Exercise prompt:
Word for word, give the data again without its pictures.

▶

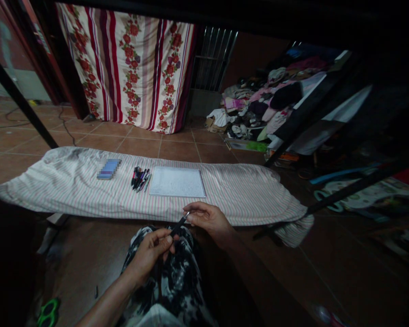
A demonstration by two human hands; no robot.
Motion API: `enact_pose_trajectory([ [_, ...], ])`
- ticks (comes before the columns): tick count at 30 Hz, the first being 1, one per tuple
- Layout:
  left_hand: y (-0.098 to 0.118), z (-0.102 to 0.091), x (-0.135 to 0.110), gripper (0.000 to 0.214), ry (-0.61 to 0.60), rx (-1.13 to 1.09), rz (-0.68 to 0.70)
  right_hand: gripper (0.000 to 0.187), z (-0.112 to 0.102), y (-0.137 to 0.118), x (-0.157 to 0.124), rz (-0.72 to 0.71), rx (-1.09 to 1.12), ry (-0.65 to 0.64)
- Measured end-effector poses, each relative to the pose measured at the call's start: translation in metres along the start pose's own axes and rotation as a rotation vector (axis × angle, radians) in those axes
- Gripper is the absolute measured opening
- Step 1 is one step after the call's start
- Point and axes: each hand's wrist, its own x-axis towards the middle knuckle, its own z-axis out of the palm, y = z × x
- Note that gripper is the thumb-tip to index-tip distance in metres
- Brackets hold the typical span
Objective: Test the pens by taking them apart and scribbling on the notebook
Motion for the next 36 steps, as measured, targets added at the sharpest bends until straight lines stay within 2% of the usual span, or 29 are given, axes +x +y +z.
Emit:
enact_pose_trajectory([
  [11,0.0,0.0,0.0,0.032,-0.001,-0.001,0.017,0.02,0.0,-0.004,-0.002,-0.051,-0.057,0.034],
  [18,0.001,0.001,-0.001,0.037,0.008,0.004,0.003,0.023,0.0,-0.006,0.0,-0.073,-0.004,0.084],
  [26,0.004,0.004,-0.004,0.034,0.005,0.012,0.014,0.024,0.001,-0.014,-0.001,-0.062,0.164,0.163],
  [30,0.008,0.007,-0.007,0.035,0.012,0.038,0.016,0.027,0.003,-0.014,-0.001,-0.009,0.316,0.139],
  [36,0.011,0.01,-0.012,0.037,0.032,0.058,0.013,0.021,0.004,-0.01,0.0,0.029,0.492,0.098],
])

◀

Solution to this exercise:
A demonstration by two human hands; no robot.
Motion API: `enact_pose_trajectory([ [_, ...], ])`
- ticks (comes before the columns): tick count at 30 Hz, the first being 1, one per tuple
- Layout:
  left_hand: y (-0.098 to 0.118), z (-0.102 to 0.091), x (-0.135 to 0.110), gripper (0.000 to 0.214), ry (-0.61 to 0.60), rx (-1.13 to 1.09), rz (-0.68 to 0.70)
  right_hand: gripper (0.000 to 0.187), z (-0.112 to 0.102), y (-0.137 to 0.118), x (-0.157 to 0.124), rz (-0.72 to 0.71), rx (-1.09 to 1.12), ry (-0.65 to 0.64)
- Measured end-effector poses, each relative to the pose measured at the call's start: translation in metres along the start pose's own axes and rotation as a rotation vector (axis × angle, radians) in those axes
- Gripper is the absolute measured opening
- Step 1 is one step after the call's start
- Point and axes: each hand's wrist, its own x-axis towards the middle knuckle, its own z-axis out of the palm, y = z × x
- Note that gripper is the thumb-tip to index-tip distance in metres
- Brackets hold the typical span
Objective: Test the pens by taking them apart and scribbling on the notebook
Motion for the next 36 steps, as measured, targets added at the sharpest bends until straight lines stay within 2% of the usual span, or 29 are given, axes +x +y +z.
Emit:
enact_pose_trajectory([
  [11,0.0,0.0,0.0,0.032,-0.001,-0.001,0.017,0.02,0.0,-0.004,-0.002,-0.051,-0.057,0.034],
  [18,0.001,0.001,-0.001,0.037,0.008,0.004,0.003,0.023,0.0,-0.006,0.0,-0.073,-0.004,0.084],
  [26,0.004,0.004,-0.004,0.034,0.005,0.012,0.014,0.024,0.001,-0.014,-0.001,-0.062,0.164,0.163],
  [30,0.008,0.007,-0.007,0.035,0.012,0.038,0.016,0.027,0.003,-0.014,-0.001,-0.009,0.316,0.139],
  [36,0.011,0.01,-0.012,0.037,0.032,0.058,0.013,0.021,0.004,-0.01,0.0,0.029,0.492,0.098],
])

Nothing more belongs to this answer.